Listen for the Lie(39)
“Bruce,” Betsy says.
“Ben,” I correct, and reach for my water.
“Ben. You know that saying, he had a face for radio?”
I laugh mid-sip, nearly choking on my water.
“Betsy!” Mom exclaims.
“What? We were just talking about it the other day!”
“I’ve heard that, yes.” Ben looks amused.
“You don’t have that. In fact, I’d say it’s a damn shame you decided to work in radio.”
Laughter rises up from the table. Even Dad chuckles.
“Thank you.” Ben reddens like he isn’t often complimented on his good looks. Like he hasn’t visited r/Podcasts on Reddit and seen the threads discussing how cute he is.
“How did you get into that?” Keith asks. “Podcasting?”
“I loved podcasts. I was obsessed with them, actually. Especially true crime. So, I decided to try one myself.”
“Just like that?” Karen asks. “You weren’t even a crime reporter before, were you?” I can tell she doesn’t actually need him to answer this question. She’d googled him extensively earlier. Probably made it all the way to page five.
“No, I covered mostly lifestyle and entertainment as a journalist. True crime was more like a … hobby of mine. I actually had a bunch of cases that I’d dabbled in over the years, participated in those sites online where amateur sleuths try to solve stuff. When I decided to do my first case, I picked the one that I had the most information on already, just to try and make it easier on myself.”
“Did you solve it?” Keith asks.
“Of course he did.” Janice bats his arm. “I told you all about it.”
Keith frowns like he has no memory of that conversation, or maybe most things his wife has said to him.
“I did,” Ben says.
“You remember,” Janice says to her husband. “The teenager who was killed on prom night out in South Carolina. They found her body in the trunk of a teacher’s car, but the guy swore up and down he didn’t do it? Plus he had no motive and an alibi.”
Keith shakes his head, still clueless. “Did he do it?”
“No,” Ben says. “The girl’s boyfriend did. He put her in the trunk because he thought she was flirting with the teacher and maybe something was going on. There wasn’t, as far as I could tell.”
“That was easy though,” Ashley says, eyebrow cocked in a way that seems flirty. “It’s always the boyfriend or the husband.”
Her eyes flick to me and then quickly away.
Always the boyfriend, except when it’s the best friend.
“I have an idea!”
Not now.
“I did have a feeling, going in,” Ben admits.
“Got a feeling this time, Ben?” I ask. “Think you’re going to solve it again?”
“Oh, good, dinner is here,” Mom says loudly. Two waiters walk into the room, plates in arm.
I meet Ben’s gaze. His lips twitch up but he says nothing.
I eat quickly, because the wine really is starting to go to my head. A waiter hovers, ready to refill my glass again at a moment’s notice.
The wine is flowing freely, actually, and I hold mine but don’t drink it as I glance around the table. Keith’s cheeks are red. Ashley is laughing loudly.

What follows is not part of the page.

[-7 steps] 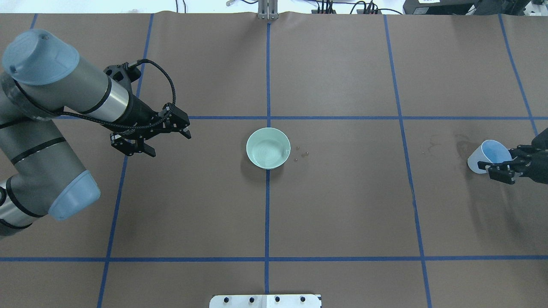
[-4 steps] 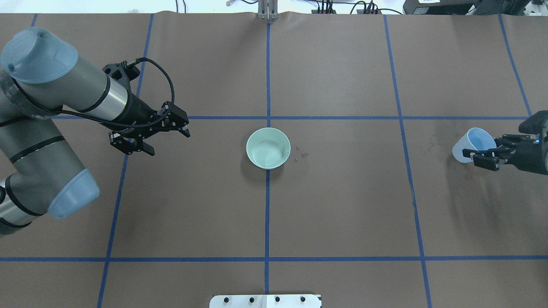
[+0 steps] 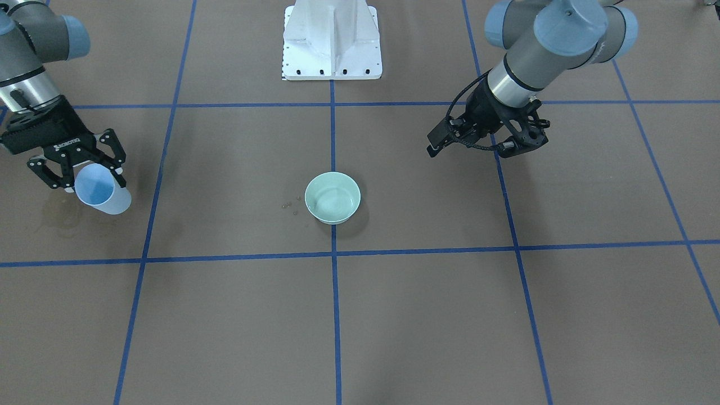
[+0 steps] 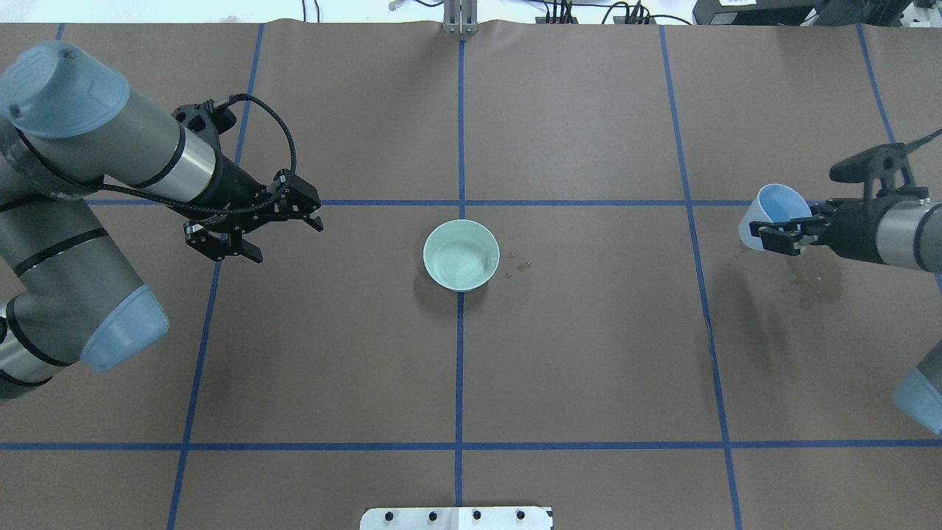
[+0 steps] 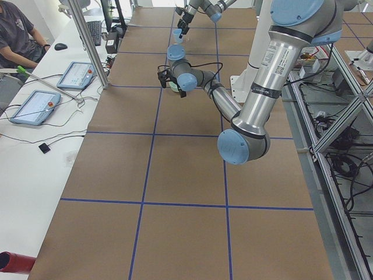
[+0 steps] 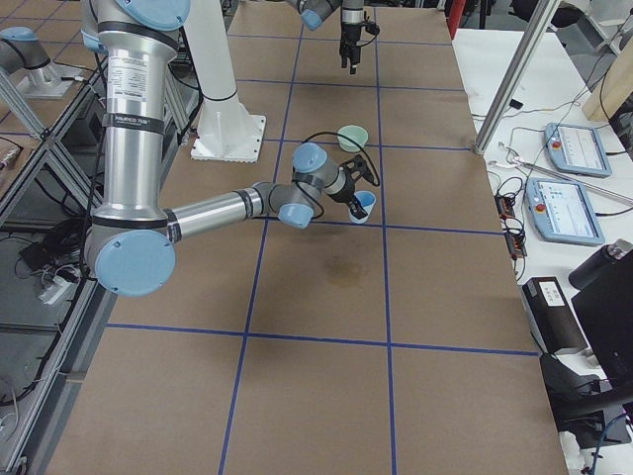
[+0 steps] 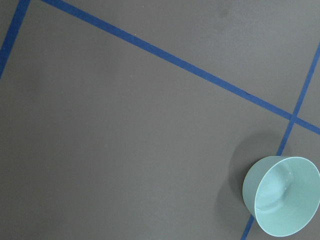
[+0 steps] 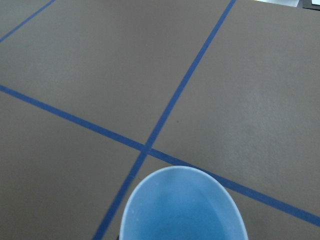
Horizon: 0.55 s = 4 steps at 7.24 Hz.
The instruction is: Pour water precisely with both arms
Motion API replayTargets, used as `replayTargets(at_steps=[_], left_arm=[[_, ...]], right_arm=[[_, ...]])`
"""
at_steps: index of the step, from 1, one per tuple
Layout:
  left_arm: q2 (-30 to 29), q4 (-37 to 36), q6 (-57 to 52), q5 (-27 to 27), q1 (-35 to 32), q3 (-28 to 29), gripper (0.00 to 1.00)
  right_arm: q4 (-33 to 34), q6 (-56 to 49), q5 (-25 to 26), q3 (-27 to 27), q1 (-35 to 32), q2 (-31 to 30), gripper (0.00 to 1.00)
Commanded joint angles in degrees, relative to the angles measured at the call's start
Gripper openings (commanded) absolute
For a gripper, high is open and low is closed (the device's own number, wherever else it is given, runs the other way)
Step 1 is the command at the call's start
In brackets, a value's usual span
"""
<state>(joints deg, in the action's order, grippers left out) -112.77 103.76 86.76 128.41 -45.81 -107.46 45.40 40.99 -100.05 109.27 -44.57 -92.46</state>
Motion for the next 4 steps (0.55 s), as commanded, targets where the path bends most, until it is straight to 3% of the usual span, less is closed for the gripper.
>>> replayTargets(at_steps=[1, 3, 4], left_arm=[[0.0, -0.05, -1.06, 0.26, -1.47, 1.02, 1.0], [0.0, 0.3, -1.94, 0.44, -3.31, 2.51, 1.0], [0.0, -0.05, -4.38, 0.53, -3.93, 3.3, 1.0]], right_arm=[[22.17, 0.14, 4.92, 3.93, 6.65, 13.1, 0.0], [45.18, 0.23, 11.25, 3.32, 14.48, 29.53, 0.0], [52.17, 0.14, 12.75, 0.88, 16.6, 35.62, 0.0]])
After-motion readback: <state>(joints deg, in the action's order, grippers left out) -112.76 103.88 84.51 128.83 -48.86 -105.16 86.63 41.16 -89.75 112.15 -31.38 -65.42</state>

I think this is supposed to be fun. Or, perhaps, it is fun. For everyone else. They could take a photo and put it on Instagram—#dinnerparty #sofun #lovemylife—and it wouldn’t be a lie.
“Are you going to write a book, Ben?” Grandma asks, apparently continuing a conversation I wasn’t paying attention to.
“A book? No.” He glances at me. “Someday, I might, but I don’t have any plans right now.”
“People are saying you’re going to.”
“Which people?”
“You know.” She waves her hand. “Twitter.”
“Grandma, you’re on Twitter?” Brian looks so startled that I wonder suddenly what kind of shit he’s been posting on Twitter. Something he doesn’t want his grandma to see, clearly.
“You’re a good writer,” Janice says. “I read some of your pieces in the Atlantic and Vanity Fair.”
“Thank you,” he says.
“Lucy, didn’t you want to be a writer once?” Keith peers at me as if I’ve disappointed him, this relative I barely know. “What ever happened to that?”
I wasn’t that good, I guess, is what I should have said. People love that sort of shit—humility and honesty, tied together to make everyone feel more comfortable after a rude question.
I smile. “Well, you know. No one wants to read a book from a murderer.”
Keith reddens. Dad rolls his eyes.
“Lucy,” Mom says wearily.
“Why didn’t you ever write a memoir?” Ashley’s clearly been waiting all night to ask that question.
“Bit hard to write a memoir about something you don’t remember.”
“You could write about everything else.”
I shrug.
“Let’s kill—”
“You never tell your side of the story,” Ashley presses.
I’ve told it more times than I can count. No one believed me.